Les archéologues ont récupéré plus de 600 grammes d'or sous différentes formes : pièces de monnaie, bijoux et éléments de parure. Parmi les objets les plus remarquables figurent quatre ceintures en or, des boucles et des embouts de sangle ornés d'émeraudes, de rubis et de perles. Une chevalière en or, portant l'effigie d'un empereur byzantin, a particulièrement attiré l'attention. Selon les chercheurs, cette bague aurait appartenu à un haut responsable de l'Empire, peut-être un fonctionnaire autorisé à sceller des documents officiels. Ces artefacts indiquent que le navire transportait des objets de grande valeur, probablement destinés à des dignitaires ou à des échanges diplomatiques.

Contexte historique byzantin

Les pièces de monnaie retrouvées dans l'épave ont été émises sous quatre empereurs de la dynastie des Héraclides, permettant de dater le naufrage entre la fin du VIIᵉ siècle et le début du VIIIᵉ siècle.
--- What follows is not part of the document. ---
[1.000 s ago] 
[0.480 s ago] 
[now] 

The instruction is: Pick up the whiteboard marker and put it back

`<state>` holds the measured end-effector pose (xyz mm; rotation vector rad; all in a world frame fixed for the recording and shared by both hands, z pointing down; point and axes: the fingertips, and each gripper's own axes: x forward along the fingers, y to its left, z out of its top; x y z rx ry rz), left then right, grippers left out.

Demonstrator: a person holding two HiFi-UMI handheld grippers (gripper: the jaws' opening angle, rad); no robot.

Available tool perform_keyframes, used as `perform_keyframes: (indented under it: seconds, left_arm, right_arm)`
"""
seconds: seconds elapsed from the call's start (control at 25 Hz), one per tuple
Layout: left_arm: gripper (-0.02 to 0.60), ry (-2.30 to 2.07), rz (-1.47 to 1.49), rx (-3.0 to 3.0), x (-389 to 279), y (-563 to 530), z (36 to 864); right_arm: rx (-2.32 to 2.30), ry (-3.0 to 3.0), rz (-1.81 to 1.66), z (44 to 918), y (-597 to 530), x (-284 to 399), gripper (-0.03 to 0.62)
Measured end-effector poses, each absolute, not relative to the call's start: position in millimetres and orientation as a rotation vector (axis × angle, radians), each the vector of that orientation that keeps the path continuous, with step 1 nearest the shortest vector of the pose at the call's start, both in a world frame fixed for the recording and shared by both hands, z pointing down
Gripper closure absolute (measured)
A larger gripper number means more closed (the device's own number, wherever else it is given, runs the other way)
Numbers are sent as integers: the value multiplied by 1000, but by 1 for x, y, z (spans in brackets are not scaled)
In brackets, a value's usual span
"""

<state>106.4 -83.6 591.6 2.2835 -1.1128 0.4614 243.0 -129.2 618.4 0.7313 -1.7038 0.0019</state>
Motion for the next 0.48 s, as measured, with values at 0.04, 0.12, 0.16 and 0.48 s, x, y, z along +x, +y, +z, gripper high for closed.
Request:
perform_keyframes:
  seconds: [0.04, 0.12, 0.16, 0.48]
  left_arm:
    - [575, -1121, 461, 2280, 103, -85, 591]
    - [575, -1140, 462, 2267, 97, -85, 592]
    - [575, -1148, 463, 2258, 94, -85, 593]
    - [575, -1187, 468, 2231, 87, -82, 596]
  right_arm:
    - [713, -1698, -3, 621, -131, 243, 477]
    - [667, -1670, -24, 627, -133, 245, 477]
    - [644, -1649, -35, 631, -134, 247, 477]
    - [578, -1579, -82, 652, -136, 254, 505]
Cette période était marquée par des tensions militaires et territoriales pour l'Empire byzantin, qui subissait des pressions extérieures. Les objets en or plus anciens découverts à bord pourraient indiquer qu'ils étaient destinés à être revendus ou transformés, ajoutant une dimension économique à ce voyage. L'Empire byzantin, héritier de Rome, était alors un acteur central en Méditerranée, et ses navires jouaient un rôle clé dans les échanges commerciaux et diplomatiques.

Cargaison mystérieuse et hypothèses

La cargaison de l'épave présente une diversité surprenante : à côté des objets en or se trouvent des amphores, des balances, des jetons en ivoire, un dé, des lingots de plomb, ainsi que des bols, des cruches et des assiettes en bronze ou en céramique. Cette hétérogénéité suggère que le navire n'était pas uniquement dédié au transport de biens précieux. Plusieurs hypothèses sont envisagées pour expliquer ce voyage : une délégation diplomatique transportant des présents impériaux, un fonctionnaire fortuné voyageant à bord d'un bâtiment marchand, ou encore des objets en or plus anciens destinés à être revendus. La localisation de l'épave, près de l'île de Mljet, un important couloir maritime entre la Méditerranée orientale et occidentale, renforce ces pistes.

Ce que ça pourrait changer

Les chercheurs pensent que le navire a sombré alors que son équipage s'apprêtait à amarrer dans le port de Polače, situé sur l'île de Mljet, un refuge connu pour les marins en cas de mauvais temps. Les conditions météorologiques, comme des eaux agitées ou un vent côtier soudain, pourraient avoir poussé le navire contre les rochers. Justin Leidwanger, océanographe à l'université Stanford, qualifie ce naufrage de « plus important de l'époque ». Cette découverte offre ainsi un éclairage précieux sur les routes maritimes, les échanges et les risques encourus par les navires byzantins il y a plus de 1 300 ans.